Forced to switch courts, Roddick advances
More improbable than their victories Thursday -- both against higher-seeded opponents -- were the unlikely U.S. Open venues where Americans Andy Roddick and John Isner prevailed.
Roddick completed a rain-delayed 6-3, 6-4, 3-6, 6-3 decision by stanching fifth-seeded Spaniard David Ferrer's comeback bid midway through the fourth set after being moved into a small field court. While Isner -- Lord of the Tiebreak -- eliminated No. 12 Gilles Simon of France, 7-6 (2), 3-6, 7-6 (2), 7-6 (4), on the National Tennis Center's smallest new show court, No. 17.
The locales offered a snapshot of the sometimes zany scramble to shoehorn play into a time schedule shrunk by two full days of rain. And, in Roddick's case, a frantic midday court change was necessitated by a bizarre leak sprung in the floor of Louis Armstrong Stadium that resulted in taking the 10,103-seat court offline.
First, the tennis: Roddick, the No. 21 seed who entered the day leading Ferrer 3-1, and was up 4-2 when moved to Court 13, played crisply, with 19 aces, except for a brief period in the third set and midway through the fourth.
Isner, seeded 28th, struck 26 aces and repeatedly took Simon to the tiebreak, where he seems to control all the levers: He is 13-1 in tiebreakers at the Open since 2009.
Back to the geographical developments: Roddick and Ferrer had just played 15 minutes in Armstrong on Wednesday before the weather closed in, then spent 10 minutes on that court yesterday before Roddick discovered water oozing through a crack behind one baseline and refused to continue.
After more than an hour of repair work, the players were called back, but Roddick found the problem still existed and began fuming at tournament referee Brian Earley. "Why are we out here right now?'' Roddick wanted to know.
Back in a stadium tunnel, Earley suggested a move to either the Grandstand, where the Andy Murray-Donald Young match still was in progress. Or, "If you have to play on a rotten court,'' Earley said, then took back the word "rotten,'' "We have to play on 13.''
"Let's go play. Let's go play,'' a pacing Roddick muttered. "We just want to play.''
So, from Armstrong, operations were hustled to Court 13, capacity 584. An immediate stampede of spectators and a scramble for Open officials to set up television cameras ensued. Unlike the tournament's four show courts, 13 is not equipped with a radar gun to display service speeds, or the cameras for the challenge-system replays.
Roddick was playing outside massive Arthur Ashe Stadium for the first time since 2002, the year before he won his U.S. Open title, having last played on 13 in 1999, when he lost a first-round match in the juniors' competition to Scott Lipsky, the former high school states champion from Bellmore JFK.

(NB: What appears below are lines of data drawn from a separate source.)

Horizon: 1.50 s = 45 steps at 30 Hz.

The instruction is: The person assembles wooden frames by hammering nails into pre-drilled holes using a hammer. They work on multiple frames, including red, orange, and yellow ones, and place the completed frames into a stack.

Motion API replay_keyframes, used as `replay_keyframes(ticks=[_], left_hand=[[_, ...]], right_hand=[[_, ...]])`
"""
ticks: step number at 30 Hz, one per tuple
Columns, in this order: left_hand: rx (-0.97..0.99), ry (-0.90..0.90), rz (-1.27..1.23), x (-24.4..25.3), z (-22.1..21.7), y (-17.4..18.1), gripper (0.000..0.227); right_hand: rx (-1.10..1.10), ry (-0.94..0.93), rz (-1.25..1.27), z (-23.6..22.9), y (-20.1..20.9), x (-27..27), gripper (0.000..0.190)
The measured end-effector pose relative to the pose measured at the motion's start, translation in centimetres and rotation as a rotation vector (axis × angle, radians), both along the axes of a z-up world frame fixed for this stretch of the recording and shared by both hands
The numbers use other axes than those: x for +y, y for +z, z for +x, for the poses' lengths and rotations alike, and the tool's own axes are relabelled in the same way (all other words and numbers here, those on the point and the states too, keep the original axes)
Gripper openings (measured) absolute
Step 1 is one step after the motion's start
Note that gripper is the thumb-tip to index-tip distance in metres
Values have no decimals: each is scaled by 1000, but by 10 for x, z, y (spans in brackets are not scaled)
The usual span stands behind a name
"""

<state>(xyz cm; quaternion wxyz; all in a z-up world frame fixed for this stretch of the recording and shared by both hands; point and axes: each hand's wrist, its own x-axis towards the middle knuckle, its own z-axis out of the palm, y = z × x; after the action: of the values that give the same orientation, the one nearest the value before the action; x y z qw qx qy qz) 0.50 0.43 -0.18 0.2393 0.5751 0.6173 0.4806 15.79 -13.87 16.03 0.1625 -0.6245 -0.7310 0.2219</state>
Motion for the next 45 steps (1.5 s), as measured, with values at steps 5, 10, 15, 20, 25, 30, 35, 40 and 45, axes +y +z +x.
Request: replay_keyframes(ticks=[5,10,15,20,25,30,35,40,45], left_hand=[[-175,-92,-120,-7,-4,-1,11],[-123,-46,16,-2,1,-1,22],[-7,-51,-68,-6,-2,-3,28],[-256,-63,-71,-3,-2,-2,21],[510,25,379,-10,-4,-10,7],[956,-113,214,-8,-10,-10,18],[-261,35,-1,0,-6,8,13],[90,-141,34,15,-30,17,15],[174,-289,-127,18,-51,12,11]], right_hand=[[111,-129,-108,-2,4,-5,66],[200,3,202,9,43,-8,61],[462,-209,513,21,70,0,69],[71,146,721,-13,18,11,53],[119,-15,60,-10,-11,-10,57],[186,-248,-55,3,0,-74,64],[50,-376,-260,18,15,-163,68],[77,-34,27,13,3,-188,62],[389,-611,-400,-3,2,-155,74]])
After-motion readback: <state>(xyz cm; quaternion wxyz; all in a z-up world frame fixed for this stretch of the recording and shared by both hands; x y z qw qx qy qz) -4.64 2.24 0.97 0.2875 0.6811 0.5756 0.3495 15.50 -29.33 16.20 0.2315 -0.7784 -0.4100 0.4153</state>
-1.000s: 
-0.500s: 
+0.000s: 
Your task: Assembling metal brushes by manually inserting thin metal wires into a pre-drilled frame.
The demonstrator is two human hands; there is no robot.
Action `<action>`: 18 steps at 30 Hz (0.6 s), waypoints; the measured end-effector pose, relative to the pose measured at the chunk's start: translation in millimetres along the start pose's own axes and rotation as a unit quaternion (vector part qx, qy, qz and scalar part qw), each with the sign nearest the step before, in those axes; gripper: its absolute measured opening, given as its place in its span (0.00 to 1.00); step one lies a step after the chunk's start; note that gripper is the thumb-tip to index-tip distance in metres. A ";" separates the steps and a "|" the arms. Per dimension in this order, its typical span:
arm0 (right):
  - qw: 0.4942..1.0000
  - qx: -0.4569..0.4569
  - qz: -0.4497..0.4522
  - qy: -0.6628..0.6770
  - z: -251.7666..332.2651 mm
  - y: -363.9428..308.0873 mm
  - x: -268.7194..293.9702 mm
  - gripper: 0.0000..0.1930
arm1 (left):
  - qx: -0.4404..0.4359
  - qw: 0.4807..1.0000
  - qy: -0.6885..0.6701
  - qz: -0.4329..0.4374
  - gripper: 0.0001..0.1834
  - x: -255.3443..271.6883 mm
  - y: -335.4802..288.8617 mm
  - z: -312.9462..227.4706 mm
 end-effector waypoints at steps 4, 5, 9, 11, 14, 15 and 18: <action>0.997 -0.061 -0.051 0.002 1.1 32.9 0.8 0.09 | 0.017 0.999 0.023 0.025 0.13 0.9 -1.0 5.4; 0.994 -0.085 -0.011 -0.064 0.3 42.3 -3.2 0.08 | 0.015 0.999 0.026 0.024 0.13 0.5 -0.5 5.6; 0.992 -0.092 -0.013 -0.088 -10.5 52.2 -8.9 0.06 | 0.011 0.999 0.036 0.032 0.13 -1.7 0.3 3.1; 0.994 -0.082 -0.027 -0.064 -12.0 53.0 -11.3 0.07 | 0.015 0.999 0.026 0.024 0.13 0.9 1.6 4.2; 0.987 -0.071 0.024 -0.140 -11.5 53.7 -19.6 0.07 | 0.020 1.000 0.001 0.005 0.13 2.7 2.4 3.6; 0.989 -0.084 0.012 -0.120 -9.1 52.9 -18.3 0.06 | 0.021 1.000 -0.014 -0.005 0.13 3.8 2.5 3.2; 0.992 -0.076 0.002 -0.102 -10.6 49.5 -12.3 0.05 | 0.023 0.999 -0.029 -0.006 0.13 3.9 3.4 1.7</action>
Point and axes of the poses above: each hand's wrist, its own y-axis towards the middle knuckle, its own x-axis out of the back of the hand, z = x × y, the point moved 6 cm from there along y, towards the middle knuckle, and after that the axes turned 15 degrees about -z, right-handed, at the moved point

"I didn't think 13 was in my future,'' said Roddick, noting an atmosphere in which "a Van Morrison wannabe'' could be heard singing outside the court, a man climbing on the outside grounds fence in an attempt to see, "a couple of people doing commentary from the service line,'' and a screeching child somewhere in the distance.
"But I enjoyed it,'' Roddick said, and he finished by circling the court, slapping hands with fans.